● **Assignment**
The required answer is a copy of each line in the entries below that includes "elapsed".

● **Listed records**
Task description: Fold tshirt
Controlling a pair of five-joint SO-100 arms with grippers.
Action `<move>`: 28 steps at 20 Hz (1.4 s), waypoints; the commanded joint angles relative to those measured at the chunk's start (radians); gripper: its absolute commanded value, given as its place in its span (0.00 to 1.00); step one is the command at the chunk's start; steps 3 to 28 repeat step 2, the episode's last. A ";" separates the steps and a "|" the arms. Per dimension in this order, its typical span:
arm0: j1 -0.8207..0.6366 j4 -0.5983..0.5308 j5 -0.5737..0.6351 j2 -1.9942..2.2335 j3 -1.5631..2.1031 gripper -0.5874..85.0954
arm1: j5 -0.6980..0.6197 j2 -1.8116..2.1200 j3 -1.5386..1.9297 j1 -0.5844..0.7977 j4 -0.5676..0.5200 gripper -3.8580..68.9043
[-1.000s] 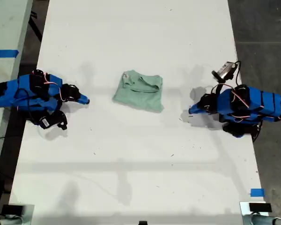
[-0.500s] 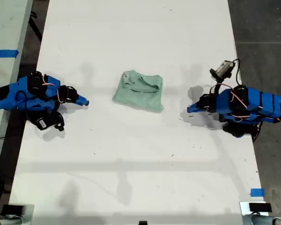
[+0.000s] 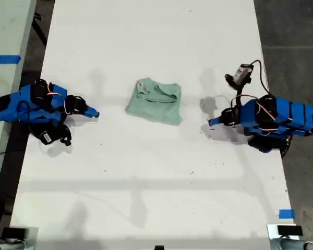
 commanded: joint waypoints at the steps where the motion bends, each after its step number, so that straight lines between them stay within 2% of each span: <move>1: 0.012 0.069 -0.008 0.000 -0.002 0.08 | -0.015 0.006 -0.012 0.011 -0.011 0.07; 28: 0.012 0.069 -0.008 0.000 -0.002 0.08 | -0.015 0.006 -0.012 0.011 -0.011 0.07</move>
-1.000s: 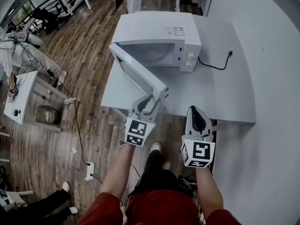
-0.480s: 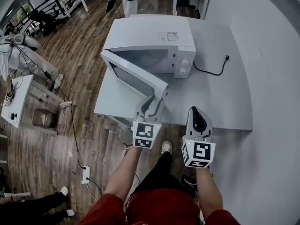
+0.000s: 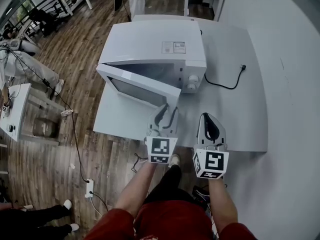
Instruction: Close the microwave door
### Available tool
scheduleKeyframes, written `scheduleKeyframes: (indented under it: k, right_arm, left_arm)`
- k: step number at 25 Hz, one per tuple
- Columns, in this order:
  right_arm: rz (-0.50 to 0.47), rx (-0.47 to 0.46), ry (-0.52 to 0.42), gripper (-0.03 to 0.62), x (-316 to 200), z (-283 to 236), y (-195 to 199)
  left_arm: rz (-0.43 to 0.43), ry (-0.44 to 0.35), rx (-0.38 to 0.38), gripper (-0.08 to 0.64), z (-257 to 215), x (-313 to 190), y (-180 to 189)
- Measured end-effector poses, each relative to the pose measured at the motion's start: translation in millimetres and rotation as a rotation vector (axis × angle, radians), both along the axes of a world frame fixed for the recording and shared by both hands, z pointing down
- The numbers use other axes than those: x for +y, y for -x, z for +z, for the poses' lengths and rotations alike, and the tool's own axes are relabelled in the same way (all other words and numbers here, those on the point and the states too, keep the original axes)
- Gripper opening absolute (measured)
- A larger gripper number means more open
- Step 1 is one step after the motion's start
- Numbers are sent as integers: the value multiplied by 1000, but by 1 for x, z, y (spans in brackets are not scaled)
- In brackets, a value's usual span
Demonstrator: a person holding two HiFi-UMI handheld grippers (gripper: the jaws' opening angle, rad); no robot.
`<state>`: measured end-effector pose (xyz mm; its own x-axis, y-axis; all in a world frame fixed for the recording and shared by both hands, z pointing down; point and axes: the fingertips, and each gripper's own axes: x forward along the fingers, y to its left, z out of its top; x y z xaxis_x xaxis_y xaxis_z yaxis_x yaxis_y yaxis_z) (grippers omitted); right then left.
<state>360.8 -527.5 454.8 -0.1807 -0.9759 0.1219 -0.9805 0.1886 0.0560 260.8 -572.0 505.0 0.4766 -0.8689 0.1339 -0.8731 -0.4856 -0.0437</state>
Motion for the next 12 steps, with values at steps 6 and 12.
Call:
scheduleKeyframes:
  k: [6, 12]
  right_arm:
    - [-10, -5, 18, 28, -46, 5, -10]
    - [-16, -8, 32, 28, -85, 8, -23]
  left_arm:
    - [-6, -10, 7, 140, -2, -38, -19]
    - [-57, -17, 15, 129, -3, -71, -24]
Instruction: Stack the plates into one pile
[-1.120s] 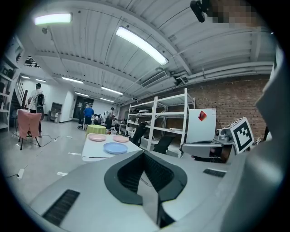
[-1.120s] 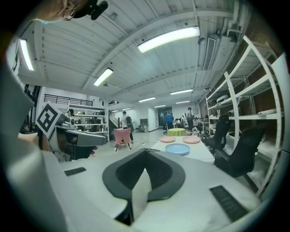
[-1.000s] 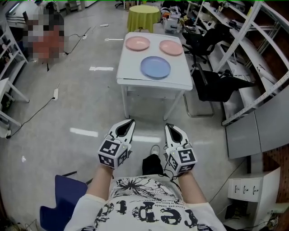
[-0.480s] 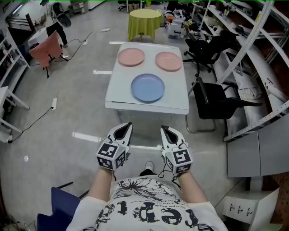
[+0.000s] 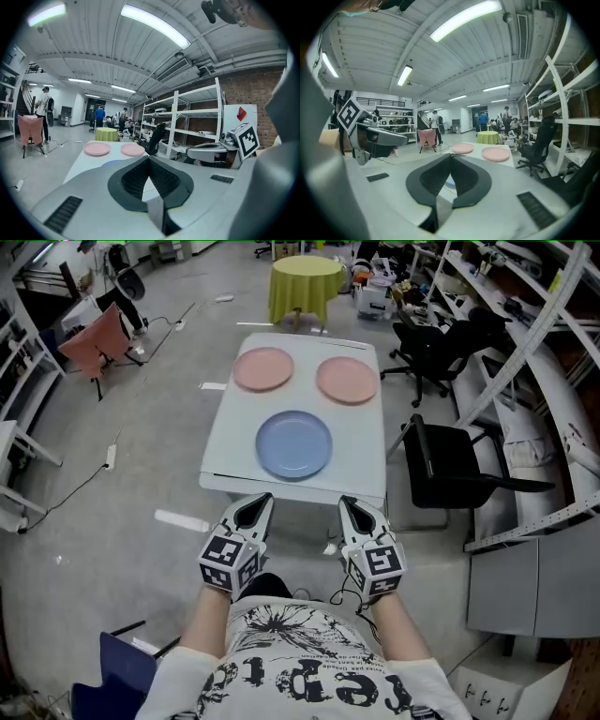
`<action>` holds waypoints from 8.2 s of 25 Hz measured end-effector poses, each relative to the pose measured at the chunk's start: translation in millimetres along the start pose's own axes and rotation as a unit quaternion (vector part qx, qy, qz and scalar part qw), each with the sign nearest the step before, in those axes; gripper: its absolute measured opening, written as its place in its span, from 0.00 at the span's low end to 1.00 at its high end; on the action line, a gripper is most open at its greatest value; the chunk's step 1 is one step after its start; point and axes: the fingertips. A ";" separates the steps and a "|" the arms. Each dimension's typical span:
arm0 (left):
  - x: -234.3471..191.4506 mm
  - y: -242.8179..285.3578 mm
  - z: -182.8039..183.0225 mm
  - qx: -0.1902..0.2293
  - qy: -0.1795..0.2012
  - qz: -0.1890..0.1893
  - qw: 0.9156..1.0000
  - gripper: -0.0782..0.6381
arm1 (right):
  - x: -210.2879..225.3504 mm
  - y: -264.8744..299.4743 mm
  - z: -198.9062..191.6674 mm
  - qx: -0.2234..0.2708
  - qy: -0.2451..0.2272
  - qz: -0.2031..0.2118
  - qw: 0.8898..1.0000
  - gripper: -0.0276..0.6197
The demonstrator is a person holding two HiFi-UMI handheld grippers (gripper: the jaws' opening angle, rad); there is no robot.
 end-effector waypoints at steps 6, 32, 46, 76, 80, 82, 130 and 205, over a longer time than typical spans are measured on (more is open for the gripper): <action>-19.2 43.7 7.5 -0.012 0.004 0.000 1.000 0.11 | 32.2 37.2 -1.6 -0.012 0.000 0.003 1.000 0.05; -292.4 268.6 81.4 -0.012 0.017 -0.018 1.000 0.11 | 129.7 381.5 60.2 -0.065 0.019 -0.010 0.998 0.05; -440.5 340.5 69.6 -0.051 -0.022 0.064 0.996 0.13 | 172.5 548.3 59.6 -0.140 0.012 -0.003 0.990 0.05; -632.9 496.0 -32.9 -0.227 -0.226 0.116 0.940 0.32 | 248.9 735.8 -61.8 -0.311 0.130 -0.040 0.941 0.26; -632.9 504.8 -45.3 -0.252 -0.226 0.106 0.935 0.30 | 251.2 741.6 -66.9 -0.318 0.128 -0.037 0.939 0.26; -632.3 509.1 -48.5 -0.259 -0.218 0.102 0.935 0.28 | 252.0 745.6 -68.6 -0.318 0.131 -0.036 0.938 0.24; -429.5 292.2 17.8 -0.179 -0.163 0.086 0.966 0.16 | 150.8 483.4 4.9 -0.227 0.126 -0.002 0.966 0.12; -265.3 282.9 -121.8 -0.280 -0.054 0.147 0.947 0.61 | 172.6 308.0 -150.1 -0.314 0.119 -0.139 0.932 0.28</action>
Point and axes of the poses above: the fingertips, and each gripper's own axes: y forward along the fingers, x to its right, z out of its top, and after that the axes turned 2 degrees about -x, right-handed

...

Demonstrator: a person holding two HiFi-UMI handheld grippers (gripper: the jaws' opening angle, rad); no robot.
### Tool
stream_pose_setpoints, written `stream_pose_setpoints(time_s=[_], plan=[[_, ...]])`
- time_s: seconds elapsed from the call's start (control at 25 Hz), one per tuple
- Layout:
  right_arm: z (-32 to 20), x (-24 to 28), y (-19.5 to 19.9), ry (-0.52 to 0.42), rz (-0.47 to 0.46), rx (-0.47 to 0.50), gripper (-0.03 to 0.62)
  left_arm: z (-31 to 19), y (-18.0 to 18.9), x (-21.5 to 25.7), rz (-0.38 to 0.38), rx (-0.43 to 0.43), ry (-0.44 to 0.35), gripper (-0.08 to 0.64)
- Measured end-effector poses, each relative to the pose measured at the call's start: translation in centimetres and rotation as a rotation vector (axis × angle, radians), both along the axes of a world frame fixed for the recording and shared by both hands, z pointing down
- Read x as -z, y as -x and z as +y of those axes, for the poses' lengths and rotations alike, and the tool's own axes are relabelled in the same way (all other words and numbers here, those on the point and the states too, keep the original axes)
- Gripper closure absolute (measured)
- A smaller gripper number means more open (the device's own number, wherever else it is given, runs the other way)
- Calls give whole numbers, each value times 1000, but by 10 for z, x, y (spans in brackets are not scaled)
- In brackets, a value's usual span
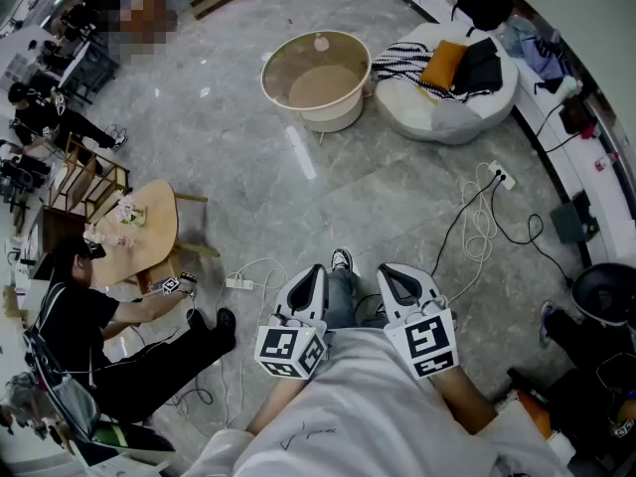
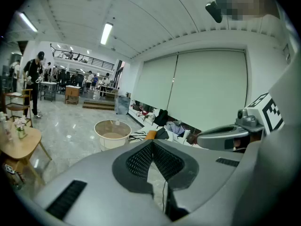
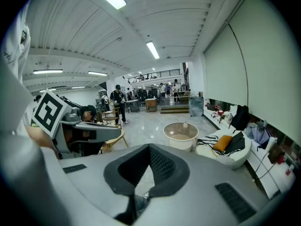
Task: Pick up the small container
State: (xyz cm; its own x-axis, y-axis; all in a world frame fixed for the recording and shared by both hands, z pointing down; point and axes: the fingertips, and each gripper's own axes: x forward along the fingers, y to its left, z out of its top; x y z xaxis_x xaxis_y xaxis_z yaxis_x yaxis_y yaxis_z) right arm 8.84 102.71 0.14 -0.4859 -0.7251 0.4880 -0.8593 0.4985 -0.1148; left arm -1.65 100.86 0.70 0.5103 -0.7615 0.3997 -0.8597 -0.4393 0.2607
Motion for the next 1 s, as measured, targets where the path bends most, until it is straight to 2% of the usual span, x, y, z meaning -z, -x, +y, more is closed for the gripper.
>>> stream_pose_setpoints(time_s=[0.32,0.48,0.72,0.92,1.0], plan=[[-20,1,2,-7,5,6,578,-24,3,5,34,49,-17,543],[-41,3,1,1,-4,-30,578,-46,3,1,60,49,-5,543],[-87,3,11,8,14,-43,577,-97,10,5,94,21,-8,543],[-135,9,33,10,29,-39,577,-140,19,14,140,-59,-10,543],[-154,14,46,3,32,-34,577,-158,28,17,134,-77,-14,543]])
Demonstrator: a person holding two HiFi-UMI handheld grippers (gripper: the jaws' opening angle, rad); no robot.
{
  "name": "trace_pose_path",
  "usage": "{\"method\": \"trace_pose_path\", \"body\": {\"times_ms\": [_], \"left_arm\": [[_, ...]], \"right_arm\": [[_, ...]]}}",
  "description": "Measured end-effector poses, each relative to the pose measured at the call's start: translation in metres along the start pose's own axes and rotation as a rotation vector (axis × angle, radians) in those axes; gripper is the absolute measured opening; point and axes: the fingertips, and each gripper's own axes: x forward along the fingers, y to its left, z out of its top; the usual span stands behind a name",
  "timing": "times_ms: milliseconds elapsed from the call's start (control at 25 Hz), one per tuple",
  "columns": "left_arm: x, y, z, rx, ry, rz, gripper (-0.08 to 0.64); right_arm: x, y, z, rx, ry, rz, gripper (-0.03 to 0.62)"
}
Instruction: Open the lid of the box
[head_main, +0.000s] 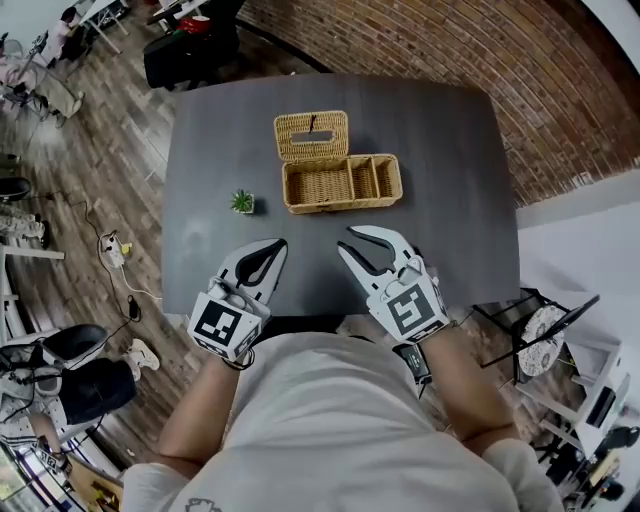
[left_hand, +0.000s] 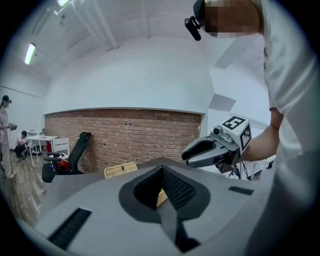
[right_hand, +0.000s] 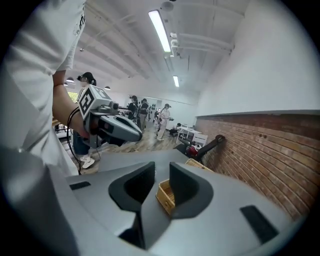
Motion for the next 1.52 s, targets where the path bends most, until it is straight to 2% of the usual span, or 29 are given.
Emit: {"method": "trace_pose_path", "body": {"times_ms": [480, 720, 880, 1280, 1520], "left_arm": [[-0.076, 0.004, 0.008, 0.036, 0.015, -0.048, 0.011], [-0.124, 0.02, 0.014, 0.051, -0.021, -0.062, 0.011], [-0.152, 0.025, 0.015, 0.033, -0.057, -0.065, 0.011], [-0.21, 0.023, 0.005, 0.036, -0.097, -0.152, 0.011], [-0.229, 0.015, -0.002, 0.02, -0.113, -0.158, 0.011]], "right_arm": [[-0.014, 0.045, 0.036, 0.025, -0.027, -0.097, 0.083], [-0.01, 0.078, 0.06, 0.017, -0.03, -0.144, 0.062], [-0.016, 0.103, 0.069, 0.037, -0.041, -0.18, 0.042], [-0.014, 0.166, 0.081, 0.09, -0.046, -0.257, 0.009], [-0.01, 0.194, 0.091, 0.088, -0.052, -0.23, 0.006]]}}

● **Answer box**
- time_s: seconds elapsed from the call's start (control at 25 Hz), one per tuple
  "timing": "times_ms: milliseconds elapsed from the call's start (control at 25 Hz), one per tuple",

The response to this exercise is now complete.